Mauvaise application

Mauvaise application
Qualifier tout mouvement de bloc rocheux ou chute de blocs de glissement translationnel. L’erreur consiste à omettre l’exigence d’une surface de glissement plane cohérente et d’une rotation limitée ; les chutes isolées ou les affaissements rotationnels sont des processus différents.

Conséquence

Conséquence
Les glissements translationnels peuvent entraîner un déplacement latéral rapide de blocs intacts, des portées plus longues que les glissements rotationnels superficiels, et peuvent sectionner les infrastructures le long d’une bande plane. Le lien causal est : faiblesse préexistante + déclencheur (pluie, fouille, surcharge) → mobilisation du cisaillement le long du plan → translation des blocs.

Inversion

Inversion
Dans des masses rocheuses hétérogènes ou fortement fracturées, un mouvement apparemment translationnel peut se fragmenter en blocs plus petits ou évoluer en coulée ; inversement, un mouvement initialement translationnel peut ensuite basculer ou se fragmenter sous changement d’état de contraintes.

Limite

Limite
Clairement inclus : déplacement de dalles ou blocs le long d’une surface plane continue avec peu de rotation.
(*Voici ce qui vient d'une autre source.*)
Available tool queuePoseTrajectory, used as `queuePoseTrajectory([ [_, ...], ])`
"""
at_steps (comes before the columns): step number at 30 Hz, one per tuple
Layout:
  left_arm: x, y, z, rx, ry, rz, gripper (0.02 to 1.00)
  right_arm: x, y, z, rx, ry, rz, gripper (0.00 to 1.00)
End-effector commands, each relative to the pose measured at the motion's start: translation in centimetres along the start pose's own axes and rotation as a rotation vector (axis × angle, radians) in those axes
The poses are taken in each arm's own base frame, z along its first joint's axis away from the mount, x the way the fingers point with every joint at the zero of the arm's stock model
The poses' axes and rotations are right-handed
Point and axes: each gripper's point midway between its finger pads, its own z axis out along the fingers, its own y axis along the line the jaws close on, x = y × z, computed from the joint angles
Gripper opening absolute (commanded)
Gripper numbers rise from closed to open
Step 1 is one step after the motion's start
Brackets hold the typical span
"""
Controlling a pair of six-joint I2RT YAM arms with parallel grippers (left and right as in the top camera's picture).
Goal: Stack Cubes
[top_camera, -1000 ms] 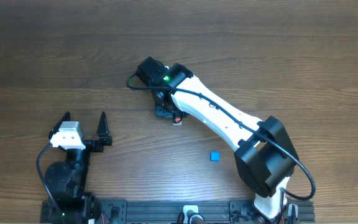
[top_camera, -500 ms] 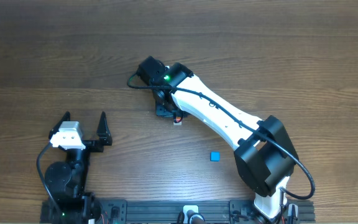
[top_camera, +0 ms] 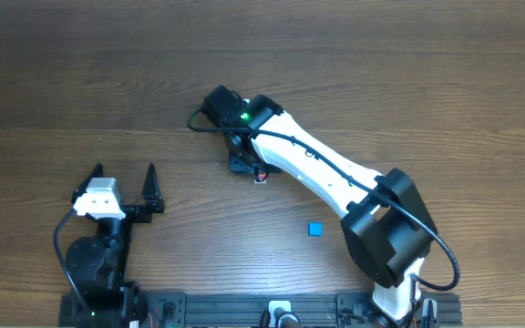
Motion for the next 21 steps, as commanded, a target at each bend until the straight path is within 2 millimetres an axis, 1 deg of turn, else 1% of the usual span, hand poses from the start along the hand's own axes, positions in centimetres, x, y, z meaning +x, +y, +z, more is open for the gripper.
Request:
queuePoseTrajectory([
  [1, 0.1, 0.0, 0.0, 0.005, 0.0, 0.011, 1.0, -0.1, -0.5, 0.8, 0.026, 0.005, 0.008, 0.761],
  [3, 0.1, 0.0, 0.0, 0.005, 0.0, 0.011, 1.0, -0.1, -0.5, 0.8, 0.026, 0.005, 0.009, 0.993],
  [9, 0.1, 0.0, 0.0, 0.005, 0.0, 0.011, 1.0, -0.1, -0.5, 0.7, 0.024, 0.003, 0.009, 0.993],
  [13, 0.1, 0.0, 0.0, 0.005, 0.0, 0.011, 1.0, 0.4, -0.7, -1.8, -0.003, -0.016, 0.003, 0.993],
  [14, 0.1, 0.0, 0.0, 0.005, 0.0, 0.011, 1.0, 0.8, -0.7, -3.7, -0.025, -0.04, -0.027, 0.993],
  [16, 0.1, 0.0, 0.0, 0.005, 0.0, 0.011, 1.0, 1.6, -0.6, -5.5, -0.043, -0.059, -0.06, 0.993],
  [17, 0.1, 0.0, 0.0, 0.005, 0.0, 0.011, 1.0, 2.6, -1.0, -6.9, -0.043, -0.067, -0.079, 0.993],
  [19, 0.1, 0.0, 0.0, 0.005, 0.0, 0.011, 1.0, 4.2, -2.0, -8.2, -0.027, -0.058, -0.097, 0.993],
  [20, 0.1, 0.0, 0.0, 0.005, 0.0, 0.011, 1.0, 5.8, -3.1, -8.6, -0.003, -0.038, -0.095, 0.993],
  [21, 0.1, 0.0, 0.0, 0.005, 0.0, 0.011, 0.998, 6.6, -3.7, -8.4, 0.006, -0.027, -0.092, 0.993],
])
Cas limite : surfaces de glissement faiblement ondulées avec rotation partielle — l’affectation dépend de la cinématique dominante. Clairement exclu : glissements rotationnels (surface concave et basculement) et chutes de blocs.

Tension sémantique

Tension sémantique
La continuité d’un plan faible (favorisant un glissement planaire prévisible) est en tension avec la fragmentation matérielle et la rugosité (favorisant la désagrégation et un comportement moins prévisible) ; cela influence l’évaluation des risques et le choix des mesures de mitigation.

Synthèse

Synthèse
Les glissements translationnels impliquent un contrôle structural préexistant : caractériser les discontinuités planes permet une prédiction cinématique relativement déterministe et des remédiations ciblées, contrairement aux modes dominés par la géométrie de la masse et la résistance interne.